828.14DEC25::BRUNODon't use 5 pages to say 3 wordsThu Aug 31 1989 00:396
         Those who are aware of the damaging effects of the various
    "isms", and yet feel free to excercise their own "isms" have often
    evoked the thought "FOOL" to the tip of my tounge.  Luckily, my
    lips have kept the thought from escaping in most cases.
    
                                     Greg
828.15Response from anonymous author of the base noteQUARK::HR_MODERATORThu Aug 31 1989 01:0517
    I probably should have pointed out in my original note that I wasn't
    looking for suggestions of what to do about it - I didn't feel that
    anything needed to be done.  I was interested in a discussion on
    the different perceptions of such activity by men and by women.
    
    For your information, the meeting was informal, among "close"

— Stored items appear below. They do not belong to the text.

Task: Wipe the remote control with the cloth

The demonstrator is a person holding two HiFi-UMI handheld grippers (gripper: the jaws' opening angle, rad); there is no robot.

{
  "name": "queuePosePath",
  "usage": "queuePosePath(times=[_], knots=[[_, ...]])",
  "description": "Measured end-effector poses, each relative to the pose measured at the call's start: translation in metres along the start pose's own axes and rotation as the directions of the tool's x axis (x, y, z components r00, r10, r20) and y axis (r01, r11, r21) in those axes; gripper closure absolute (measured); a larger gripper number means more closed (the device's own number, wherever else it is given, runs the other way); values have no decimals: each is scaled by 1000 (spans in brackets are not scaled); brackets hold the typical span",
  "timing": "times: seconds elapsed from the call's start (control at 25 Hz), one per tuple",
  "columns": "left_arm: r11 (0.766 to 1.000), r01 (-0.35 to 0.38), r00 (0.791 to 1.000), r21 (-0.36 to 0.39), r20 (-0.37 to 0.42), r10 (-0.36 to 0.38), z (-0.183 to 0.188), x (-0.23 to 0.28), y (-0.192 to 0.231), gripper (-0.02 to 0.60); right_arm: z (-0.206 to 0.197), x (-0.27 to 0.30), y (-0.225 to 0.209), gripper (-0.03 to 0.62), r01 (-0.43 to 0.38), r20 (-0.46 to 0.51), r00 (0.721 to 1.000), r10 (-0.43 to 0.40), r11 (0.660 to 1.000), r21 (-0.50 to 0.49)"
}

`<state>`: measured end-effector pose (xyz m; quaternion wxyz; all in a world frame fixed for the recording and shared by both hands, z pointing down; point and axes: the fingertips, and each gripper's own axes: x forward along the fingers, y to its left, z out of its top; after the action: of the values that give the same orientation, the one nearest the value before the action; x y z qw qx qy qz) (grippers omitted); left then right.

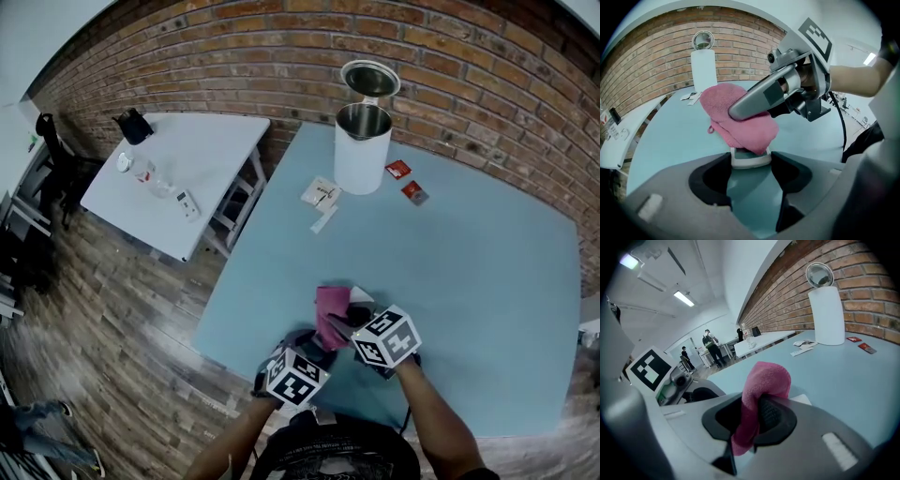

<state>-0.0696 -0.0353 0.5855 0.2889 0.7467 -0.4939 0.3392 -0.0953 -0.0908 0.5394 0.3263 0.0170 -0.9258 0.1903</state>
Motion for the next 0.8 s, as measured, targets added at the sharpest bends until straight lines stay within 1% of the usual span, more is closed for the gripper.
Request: queuePosePath(times=[0.2, 0.36, 0.56, 0.8], knots=[[1000, 11, 1000, 9, -8, -11, 0, -1, 0, 324, 0, -6, -18, 526, 47, 18, 999, -47, 999, 28], [1000, 24, 1000, 20, -16, -24, -2, -2, 0, 324, 2, -12, -37, 526, 93, 51, 994, -97, 992, 81], [998, 44, 999, 38, -29, -43, -3, -4, 1, 325, 7, -24, -63, 526, 150, 97, 981, -168, 974, 170], [997, 60, 998, 51, -35, -58, -5, -5, 2, 327, 8, -34, -86, 526, 193, 137, 963, -230, 951, 243]])
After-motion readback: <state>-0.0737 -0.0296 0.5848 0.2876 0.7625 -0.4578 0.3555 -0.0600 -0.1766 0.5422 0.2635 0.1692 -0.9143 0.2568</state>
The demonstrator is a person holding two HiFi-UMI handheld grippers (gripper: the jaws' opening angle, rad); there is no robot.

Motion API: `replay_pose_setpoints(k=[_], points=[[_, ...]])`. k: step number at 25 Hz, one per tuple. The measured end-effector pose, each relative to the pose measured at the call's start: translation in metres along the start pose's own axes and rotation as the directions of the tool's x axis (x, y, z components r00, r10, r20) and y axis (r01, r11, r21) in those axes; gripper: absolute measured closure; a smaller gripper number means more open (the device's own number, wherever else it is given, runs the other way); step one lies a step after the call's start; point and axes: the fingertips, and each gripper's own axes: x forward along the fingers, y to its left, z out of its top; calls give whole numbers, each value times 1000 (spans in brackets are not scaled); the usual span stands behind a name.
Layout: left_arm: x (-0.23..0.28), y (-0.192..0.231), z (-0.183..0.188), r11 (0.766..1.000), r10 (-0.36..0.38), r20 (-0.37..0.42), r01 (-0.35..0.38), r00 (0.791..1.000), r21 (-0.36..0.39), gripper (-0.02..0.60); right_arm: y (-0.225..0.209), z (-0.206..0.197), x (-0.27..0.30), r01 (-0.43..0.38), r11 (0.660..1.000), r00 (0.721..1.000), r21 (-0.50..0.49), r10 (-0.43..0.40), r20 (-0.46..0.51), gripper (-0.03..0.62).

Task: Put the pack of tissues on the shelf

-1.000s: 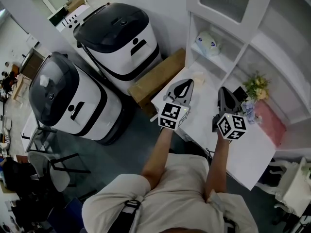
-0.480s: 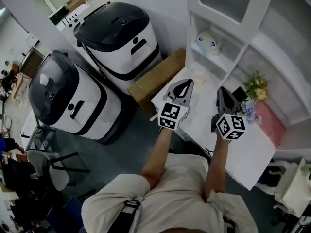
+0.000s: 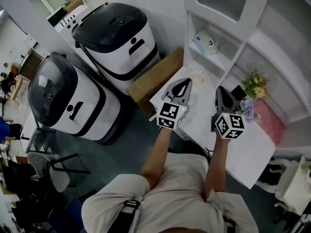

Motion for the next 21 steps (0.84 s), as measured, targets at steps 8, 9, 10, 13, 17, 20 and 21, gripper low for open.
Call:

    associates, and the remark in question was told in an offhand
    manner.  If someone had turned the tables on her, she probably
    would have blushed and smiled.  No offense was meant or taken.
    
    I might tell her at some point about it.  Or then again, I might
    not.  It's not a big deal to me.
    
    The discussion here so far has been interesting, especially regarding
    whether it is "ok" for the pendulum to swing the other way and for
    women to "get away" with a behavior that they have decried in men
    for so long.
828.16This is where it belongs......TRNPRC::SIGELRide a Painted PonyThu Aug 31 1989 11:536
    All I can say is there is time for business....time for fun.
    
    Those kinds of remarks should not belong in conference rooms, the
    belong in nightclubs.
    
    Lynne
828.17Why Should People "Lower" Themselves?MAMTS7::TTAYLORThu Aug 31 1989 17:4412
    I would be offended if a man were to make comments about me (and
    have been the object of "sexist remarks" such as what the base noter
    wrote in the past), so I see no reason why women should do the same,
    it just demeans them in the eyes of the people around them.
    
    With my friends, joking around, that's a different matter, though
    ... not in public, certainly not at a meeting!
    
    Just my .02!
    
    Tammi
    
828.18Agree with .9SALEM::MELANSONnut at workThu Aug 31 1989 18:054
    Re: .9  I know its a bit judgmental on my part but I think its based
            more on results than opinion.  I must agree with your points
            that this could be a way of venting.
    
828.19Folk WisdomDNEAST::DEE_ERICFri Sep 01 1989 18:069
    
    My friend's grandfather was capable of providing insight to
    many situations with his own brand of wit and wisdom proverbs, 
    one of which is:
    
    	"Nothing worthwhile is ever accomplished without 
    	 a lot of hard work and a little fooling around."